Jeno merapatkan jaketnya. Udara malam sangat dingin, ditambah kondisi tubuhya saat ini membuatnya semakin kedinginan. Sekarang ia berdiri di depan pintu rumah Jaemin. Tanpa mengetuk, ia segera memutar kenop pintu itu. Jeno tersenyum tipis menyadari pintunya tidak terkunci. Kebiasaan Jaemin yang tidak bisa hilang adalah lupa mengunci pintu, padahal dia tinggal sendirian.

Setelah Jaehyun pergi, Jeno memutuskan untuk datang ke sini. Karena pada awalnya ia memang ingin datang tapi tidak ingin bertemu Jaehyun, bukan?

Jeno masuk dan kembali menutup pintu pelan, lalu berjalan menuju kamar Jaemin. Dilihatnya sahabatnya itu sedang berbaring sambil memainkan ponsel, dan segera bangun begitu menyadari kedatangannya.

Jeno hanya diam saat Jaemin turun dari ranjang dan berlari ke arahnya. Tangan Jaemin sibuk memeriksa suhu di kening dan pipi Jeno.

"Kau sudah meminum obatnya?" Jaemin bertanya, lalu menarik tangan Jeno untuk duduk di tepi ranjang. Tiba-tiba Jeno bersin, membuat Jaemin terkejut dan Jeno menahan tawa.
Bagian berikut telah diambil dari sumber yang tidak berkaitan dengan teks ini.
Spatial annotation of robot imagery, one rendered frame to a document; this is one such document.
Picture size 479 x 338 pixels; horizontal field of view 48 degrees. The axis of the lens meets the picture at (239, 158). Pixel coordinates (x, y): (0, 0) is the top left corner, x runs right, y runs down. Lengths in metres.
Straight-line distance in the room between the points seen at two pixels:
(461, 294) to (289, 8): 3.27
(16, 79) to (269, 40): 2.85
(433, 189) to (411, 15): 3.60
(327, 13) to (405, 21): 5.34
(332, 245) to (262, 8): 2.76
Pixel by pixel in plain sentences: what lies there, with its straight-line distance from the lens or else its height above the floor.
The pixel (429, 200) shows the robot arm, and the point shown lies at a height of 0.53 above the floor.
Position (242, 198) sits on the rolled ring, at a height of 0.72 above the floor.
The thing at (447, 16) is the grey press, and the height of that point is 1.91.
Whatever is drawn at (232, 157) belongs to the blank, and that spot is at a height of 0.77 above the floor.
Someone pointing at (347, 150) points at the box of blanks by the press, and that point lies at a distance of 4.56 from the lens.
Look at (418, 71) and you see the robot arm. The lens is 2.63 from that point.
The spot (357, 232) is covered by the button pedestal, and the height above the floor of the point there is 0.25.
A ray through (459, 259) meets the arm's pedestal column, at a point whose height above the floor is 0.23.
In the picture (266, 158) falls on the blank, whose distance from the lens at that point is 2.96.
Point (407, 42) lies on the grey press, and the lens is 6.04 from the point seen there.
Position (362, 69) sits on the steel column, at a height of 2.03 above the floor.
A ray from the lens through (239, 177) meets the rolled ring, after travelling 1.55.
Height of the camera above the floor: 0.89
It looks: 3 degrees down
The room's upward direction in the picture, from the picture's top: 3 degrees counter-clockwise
"Jangan dekat-dekat denganku, kau bisa tertular." Jeno menggeser duduknya menjauhi Jaemin.

"Aku tidak peduli. Kita sama-sama sakit 'kan?" Jaemin menggeser duduknya kembali mendekati Jeno.
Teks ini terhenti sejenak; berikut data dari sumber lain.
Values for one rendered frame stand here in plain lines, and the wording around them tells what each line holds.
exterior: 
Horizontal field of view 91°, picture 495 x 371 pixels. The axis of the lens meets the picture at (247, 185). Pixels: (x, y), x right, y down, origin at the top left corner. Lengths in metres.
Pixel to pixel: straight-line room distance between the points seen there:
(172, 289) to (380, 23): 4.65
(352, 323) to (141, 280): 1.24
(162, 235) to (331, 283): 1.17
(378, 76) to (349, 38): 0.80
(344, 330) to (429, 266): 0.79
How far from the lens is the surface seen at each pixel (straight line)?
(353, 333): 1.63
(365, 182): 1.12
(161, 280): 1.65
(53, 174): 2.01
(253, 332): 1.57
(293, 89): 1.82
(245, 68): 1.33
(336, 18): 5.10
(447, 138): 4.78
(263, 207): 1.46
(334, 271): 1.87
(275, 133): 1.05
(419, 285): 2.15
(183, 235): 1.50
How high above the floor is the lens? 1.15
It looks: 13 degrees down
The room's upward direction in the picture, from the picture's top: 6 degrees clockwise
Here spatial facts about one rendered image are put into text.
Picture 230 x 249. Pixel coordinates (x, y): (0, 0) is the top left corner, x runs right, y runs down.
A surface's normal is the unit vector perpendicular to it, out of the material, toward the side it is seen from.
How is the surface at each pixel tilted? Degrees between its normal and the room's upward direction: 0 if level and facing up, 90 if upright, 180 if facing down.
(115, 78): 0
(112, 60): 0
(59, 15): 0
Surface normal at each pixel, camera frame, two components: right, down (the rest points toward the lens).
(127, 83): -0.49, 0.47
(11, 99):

"Baiklah," Jeno merebahkan tubuhnya di kasur empuk Jaemin. Nyaman sekali rasanya. Ia memejamkan matanya sebentar, lalu membukanya lagi.
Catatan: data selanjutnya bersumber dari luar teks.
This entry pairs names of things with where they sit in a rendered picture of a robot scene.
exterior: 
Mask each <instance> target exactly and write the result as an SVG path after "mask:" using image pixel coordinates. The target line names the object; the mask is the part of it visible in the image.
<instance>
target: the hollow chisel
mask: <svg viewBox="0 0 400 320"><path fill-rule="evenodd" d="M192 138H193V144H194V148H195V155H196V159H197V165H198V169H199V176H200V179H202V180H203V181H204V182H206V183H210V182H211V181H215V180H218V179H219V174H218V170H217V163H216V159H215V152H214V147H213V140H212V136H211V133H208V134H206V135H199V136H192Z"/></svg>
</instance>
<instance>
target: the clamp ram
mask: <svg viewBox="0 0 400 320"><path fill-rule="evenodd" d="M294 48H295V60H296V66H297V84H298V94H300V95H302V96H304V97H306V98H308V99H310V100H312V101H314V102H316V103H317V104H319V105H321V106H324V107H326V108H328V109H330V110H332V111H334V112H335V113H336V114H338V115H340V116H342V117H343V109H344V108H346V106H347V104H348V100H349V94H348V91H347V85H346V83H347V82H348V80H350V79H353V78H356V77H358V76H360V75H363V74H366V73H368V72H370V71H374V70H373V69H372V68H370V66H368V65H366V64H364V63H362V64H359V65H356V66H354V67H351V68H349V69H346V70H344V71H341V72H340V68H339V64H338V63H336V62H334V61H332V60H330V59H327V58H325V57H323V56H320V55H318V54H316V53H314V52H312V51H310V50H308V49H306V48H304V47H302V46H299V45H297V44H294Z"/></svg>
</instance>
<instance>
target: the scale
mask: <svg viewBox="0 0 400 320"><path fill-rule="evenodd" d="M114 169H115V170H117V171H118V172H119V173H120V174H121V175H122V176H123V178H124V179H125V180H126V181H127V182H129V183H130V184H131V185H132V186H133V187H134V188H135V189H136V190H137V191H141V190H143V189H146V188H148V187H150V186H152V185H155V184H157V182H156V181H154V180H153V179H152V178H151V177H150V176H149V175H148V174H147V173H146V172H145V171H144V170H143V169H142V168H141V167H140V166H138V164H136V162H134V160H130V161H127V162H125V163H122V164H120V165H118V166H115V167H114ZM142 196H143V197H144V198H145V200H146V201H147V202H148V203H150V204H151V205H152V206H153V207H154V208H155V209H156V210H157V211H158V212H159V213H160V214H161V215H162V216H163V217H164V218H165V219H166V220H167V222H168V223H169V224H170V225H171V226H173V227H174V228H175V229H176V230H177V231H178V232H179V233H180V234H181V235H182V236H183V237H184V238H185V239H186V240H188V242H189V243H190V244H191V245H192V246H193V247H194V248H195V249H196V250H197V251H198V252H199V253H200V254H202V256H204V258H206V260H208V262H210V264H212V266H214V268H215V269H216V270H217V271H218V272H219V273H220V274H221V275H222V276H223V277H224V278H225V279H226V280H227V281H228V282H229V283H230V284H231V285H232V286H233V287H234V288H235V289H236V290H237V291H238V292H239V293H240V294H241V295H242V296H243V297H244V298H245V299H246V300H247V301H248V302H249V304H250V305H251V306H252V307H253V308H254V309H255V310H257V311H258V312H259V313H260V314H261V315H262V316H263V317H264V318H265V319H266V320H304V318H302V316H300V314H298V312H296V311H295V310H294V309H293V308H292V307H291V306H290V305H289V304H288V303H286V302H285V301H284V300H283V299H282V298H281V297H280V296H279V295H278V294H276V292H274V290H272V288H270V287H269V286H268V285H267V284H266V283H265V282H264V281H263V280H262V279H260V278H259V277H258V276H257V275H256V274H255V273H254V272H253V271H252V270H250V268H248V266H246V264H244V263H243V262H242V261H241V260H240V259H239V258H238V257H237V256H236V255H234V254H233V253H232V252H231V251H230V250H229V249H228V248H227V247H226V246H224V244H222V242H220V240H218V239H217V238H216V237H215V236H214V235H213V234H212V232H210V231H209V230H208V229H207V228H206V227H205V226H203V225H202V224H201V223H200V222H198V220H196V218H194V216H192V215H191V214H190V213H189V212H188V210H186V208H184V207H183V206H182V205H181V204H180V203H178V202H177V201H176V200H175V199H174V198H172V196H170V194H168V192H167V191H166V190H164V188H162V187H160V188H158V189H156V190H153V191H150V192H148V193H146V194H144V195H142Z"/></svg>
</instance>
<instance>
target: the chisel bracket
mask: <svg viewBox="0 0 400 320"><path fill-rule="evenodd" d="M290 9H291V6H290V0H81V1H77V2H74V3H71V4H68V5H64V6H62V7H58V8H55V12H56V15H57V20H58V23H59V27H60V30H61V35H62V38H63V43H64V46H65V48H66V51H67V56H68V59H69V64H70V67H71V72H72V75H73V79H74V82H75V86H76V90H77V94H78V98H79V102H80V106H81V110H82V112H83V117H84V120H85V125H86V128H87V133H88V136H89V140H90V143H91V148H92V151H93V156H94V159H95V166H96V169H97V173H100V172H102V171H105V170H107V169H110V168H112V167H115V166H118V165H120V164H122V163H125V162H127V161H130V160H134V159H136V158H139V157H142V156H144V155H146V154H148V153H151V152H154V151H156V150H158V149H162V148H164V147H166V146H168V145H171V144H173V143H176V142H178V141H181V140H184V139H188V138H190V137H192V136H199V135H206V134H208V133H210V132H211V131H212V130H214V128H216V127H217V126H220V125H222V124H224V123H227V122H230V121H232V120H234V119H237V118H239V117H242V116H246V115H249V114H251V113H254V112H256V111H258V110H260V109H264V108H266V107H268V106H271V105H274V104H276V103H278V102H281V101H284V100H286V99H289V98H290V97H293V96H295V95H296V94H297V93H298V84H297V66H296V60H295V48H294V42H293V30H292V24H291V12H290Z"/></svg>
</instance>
"Hei, ngomong-ngomong aku sudah tahu siapa anak bodoh yang kau ceritakan." Jeno membuka suara, membuat Jaemin menoleh ke arahnya dengan wajah terkejut. Kau tahu, jika dijelaskan dengan perumpamaan yang berlebihan, sekarang Jaemin rasanya seperti tersambar petir.

"Apa?" Jaemin tidak tahu apa tujuan dari pertanyaan itu, tapi kata itu keluar begitu saja dari mulutnya.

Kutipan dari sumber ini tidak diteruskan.